Voor zover [appellant] heeft aangevoerd dat zich een hospitasituatie voordeed waarbij hij als eigenaar kamers verhuurde, slaagt het betoog niet, nu uit de toelichting bij de Huisvestingsverordening volgt dat in een hospitasituatie één hoofdhuurder of eigenaar maximaal twee kamers aan in totaal maximaal twee personen mag verhuren en het college ervan mocht uitgaan dat naast [appellant] als eigenaar drie personen in de woning woonden.
Voor zover [appellant] heeft aangevoerd dat zich een hospitasituatie voordeed waarbij [persoon A] en [bewoner] als samenwonend paar hoofdhuurder waren, slaagt het betoog evenmin, nu [appellant] niet met stukken aannemelijk heeft gemaakt dat hij en [persoon B] beiden een kamer huurden van [persoon A] en [bewoner].
De rechtbank heeft derhalve terecht overwogen dat het college zich terecht op het standpunt heeft gesteld dat [appellant] de aanwezigheid van een hospitasituatie niet aannemelijk heeft gemaakt en de dwangsom heeft verbeurd.
Het betoog faalt.
5. Het hoger beroep is ongegrond. De aangevallen uitspraak dient te worden bevestigd.

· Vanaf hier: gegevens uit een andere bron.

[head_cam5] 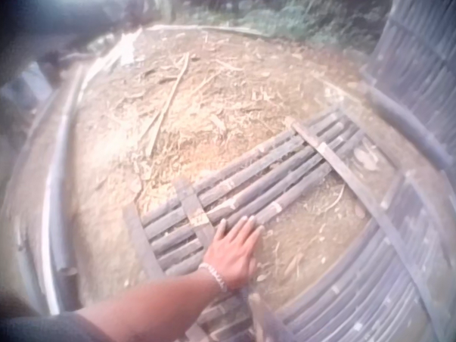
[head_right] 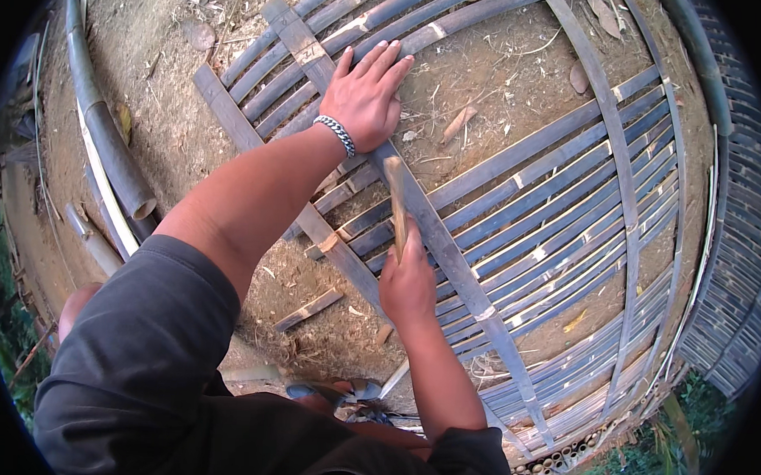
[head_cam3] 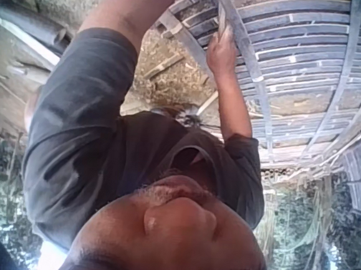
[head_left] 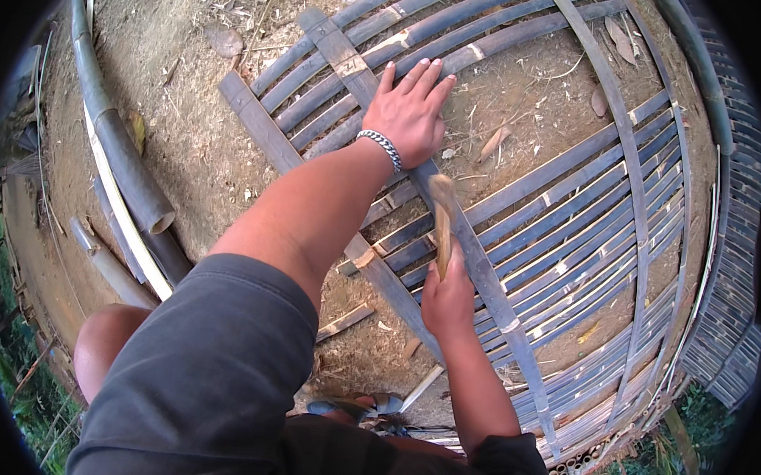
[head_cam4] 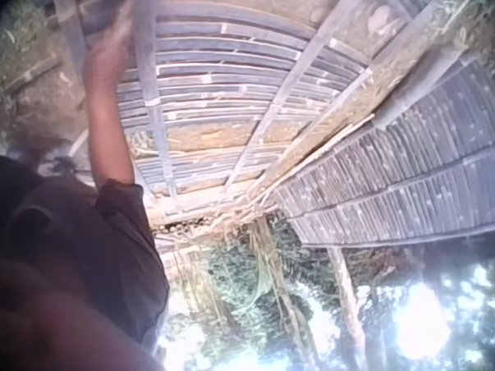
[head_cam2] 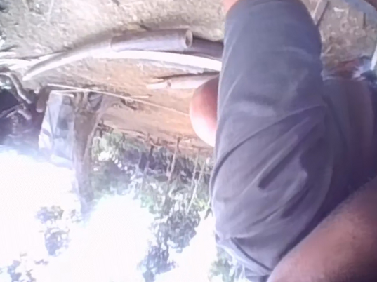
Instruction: The person is assembling a bamboo structure by hand, using a hammer to drive small wooden pegs or wedges into pre-cut slots in the bamboo slats to secure them to the frame.
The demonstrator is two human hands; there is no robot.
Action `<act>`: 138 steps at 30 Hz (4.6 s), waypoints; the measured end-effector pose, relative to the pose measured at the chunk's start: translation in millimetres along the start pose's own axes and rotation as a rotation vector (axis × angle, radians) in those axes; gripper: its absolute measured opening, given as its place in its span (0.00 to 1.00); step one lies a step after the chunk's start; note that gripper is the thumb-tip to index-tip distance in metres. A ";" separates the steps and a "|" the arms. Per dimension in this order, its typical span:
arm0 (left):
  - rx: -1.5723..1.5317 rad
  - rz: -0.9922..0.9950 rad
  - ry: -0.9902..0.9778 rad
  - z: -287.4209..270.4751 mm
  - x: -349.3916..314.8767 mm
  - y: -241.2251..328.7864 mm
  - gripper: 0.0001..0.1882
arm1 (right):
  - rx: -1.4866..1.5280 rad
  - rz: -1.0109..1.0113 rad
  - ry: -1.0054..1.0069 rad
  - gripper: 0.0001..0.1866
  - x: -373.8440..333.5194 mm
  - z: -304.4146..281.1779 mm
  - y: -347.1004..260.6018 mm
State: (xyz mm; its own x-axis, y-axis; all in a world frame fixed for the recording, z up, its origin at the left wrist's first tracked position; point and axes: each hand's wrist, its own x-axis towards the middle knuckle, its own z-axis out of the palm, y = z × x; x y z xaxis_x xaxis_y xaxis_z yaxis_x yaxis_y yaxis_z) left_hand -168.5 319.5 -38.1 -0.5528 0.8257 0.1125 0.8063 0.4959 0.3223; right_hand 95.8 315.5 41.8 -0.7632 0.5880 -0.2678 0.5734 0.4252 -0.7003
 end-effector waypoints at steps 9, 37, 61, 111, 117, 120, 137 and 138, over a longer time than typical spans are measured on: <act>-0.036 -0.005 -0.005 0.0 -0.8 -0.2 0.35 | 0.148 -0.071 0.131 0.22 -6.1 -3.2 1.9; -0.038 -0.003 -0.027 -2.9 -4.4 -0.2 0.35 | -0.063 0.228 -0.091 0.18 2.1 22.2 10.5; -0.026 -0.017 -0.001 -2.8 -1.0 -4.1 0.35 | -0.080 0.299 -0.161 0.18 13.5 1.9 -11.0; 0.053 0.538 -0.542 -22.8 -318.9 85.9 0.07 | 0.809 0.590 0.265 0.17 -128.0 5.7 128.6; 0.174 0.640 -0.593 -27.2 -316.1 88.4 0.09 | 0.788 0.587 0.263 0.17 -126.4 6.5 129.4; 0.121 0.656 -0.589 -24.4 -318.3 81.2 0.09 | 0.775 0.591 0.260 0.17 -126.1 5.3 126.7; 0.005 0.903 -0.771 -33.5 -288.1 66.2 0.12 | 0.806 0.583 0.276 0.17 -127.4 5.0 128.8; 0.002 0.898 -0.778 -34.0 -287.9 66.9 0.12 | 0.806 0.585 0.279 0.17 -127.6 5.5 129.4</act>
State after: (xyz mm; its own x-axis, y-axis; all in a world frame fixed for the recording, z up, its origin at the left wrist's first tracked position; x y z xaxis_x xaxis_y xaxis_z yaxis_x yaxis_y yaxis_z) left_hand 37.5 105.8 -16.9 0.4865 0.8191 -0.3041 0.8408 -0.3443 0.4178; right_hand 265.7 291.7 -18.3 -0.2743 0.7370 -0.6177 0.3846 -0.5047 -0.7729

6. Voor een proceskostenveroordeling bestaat geen aanleiding.
Beslissing
De Afdeling bestuursrechtspraak van de Raad van State:
bevestigt de aangevallen uitspraak.
Aldus vastgesteld door mr. F.C.M.A. Michiels, lid van de enkelvoudige kamer, in tegenwoordigheid van mr. I.S. Vreken-Westra, griffier.
w.g. Michiels w.g. Vreken-Westra
lid van de enkelvoudige kamer griffier
Uitgesproken in het openbaar op 4 maart 2015
434-819.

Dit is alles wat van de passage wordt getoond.